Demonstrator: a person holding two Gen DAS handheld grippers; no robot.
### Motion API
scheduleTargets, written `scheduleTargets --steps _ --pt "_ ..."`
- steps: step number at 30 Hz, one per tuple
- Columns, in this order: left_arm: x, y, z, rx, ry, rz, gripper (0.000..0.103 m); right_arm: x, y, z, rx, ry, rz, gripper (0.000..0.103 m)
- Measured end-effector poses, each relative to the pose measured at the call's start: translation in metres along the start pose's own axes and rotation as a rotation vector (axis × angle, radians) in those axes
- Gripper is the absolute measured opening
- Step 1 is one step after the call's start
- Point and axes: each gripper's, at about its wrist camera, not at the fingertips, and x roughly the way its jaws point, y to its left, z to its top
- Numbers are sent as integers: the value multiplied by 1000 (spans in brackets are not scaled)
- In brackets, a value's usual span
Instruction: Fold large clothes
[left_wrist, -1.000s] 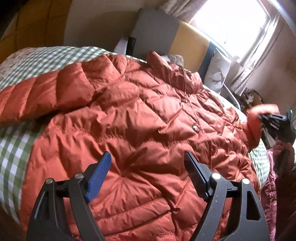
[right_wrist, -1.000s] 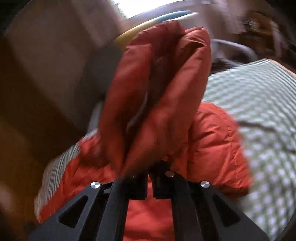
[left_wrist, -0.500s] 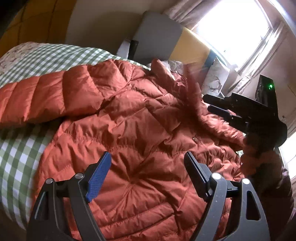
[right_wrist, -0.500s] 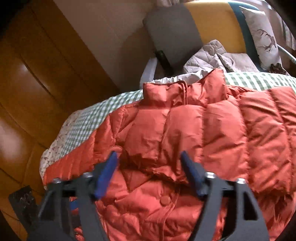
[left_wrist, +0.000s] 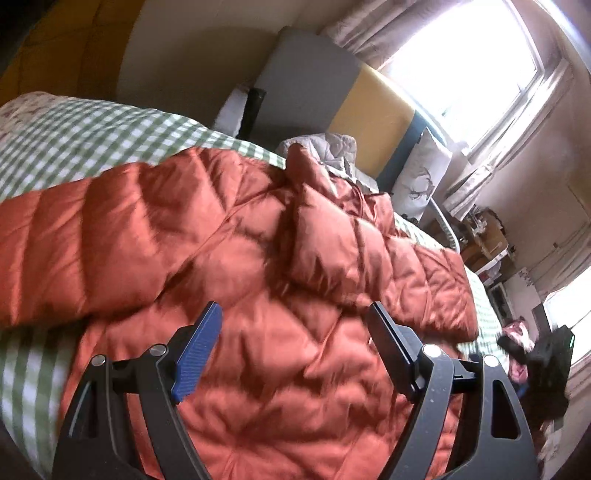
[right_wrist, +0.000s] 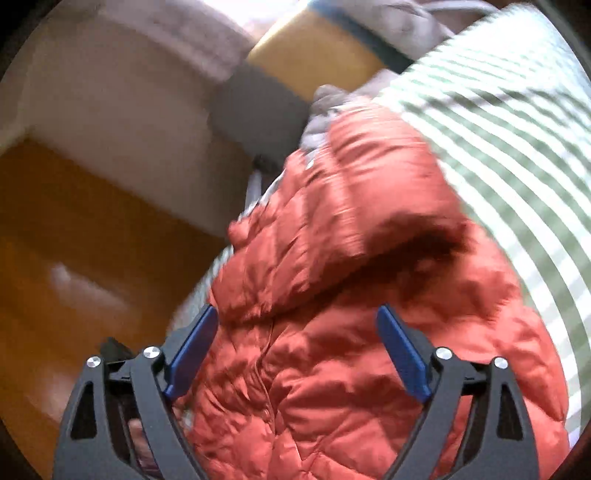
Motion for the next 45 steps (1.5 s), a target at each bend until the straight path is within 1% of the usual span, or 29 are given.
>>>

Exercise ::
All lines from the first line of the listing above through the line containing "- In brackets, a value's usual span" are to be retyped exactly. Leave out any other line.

Solution for this problem ::
Demonstrator: a person holding two Gen DAS handheld grippers; no robot.
### Motion API
scheduleTargets, written `scheduleTargets --steps _ --pt "_ ..."`
- steps: step number at 30 Hz, one per tuple
- Columns, in this order: left_arm: x, y, z, rx, ry, rz, gripper (0.000..0.103 m); right_arm: x, y, z, rx, ry, rz, gripper (0.000..0.103 m)
- Measured end-effector poses, each relative to the pose measured at the call's start: translation in metres along the start pose's own axes and rotation as a rotation vector (axis × angle, radians) in those axes
- Gripper is the absolute measured opening
- Step 1 is one step after the call's start
- Point and axes: each gripper's, at about its wrist camera, not at the fingertips, and x roughly the way its jaws point, y to its left, z to its top
- Numbers are sent as integers: the value multiplied by 1000 (spans in brackets are not scaled)
- In brackets, a value's usual span

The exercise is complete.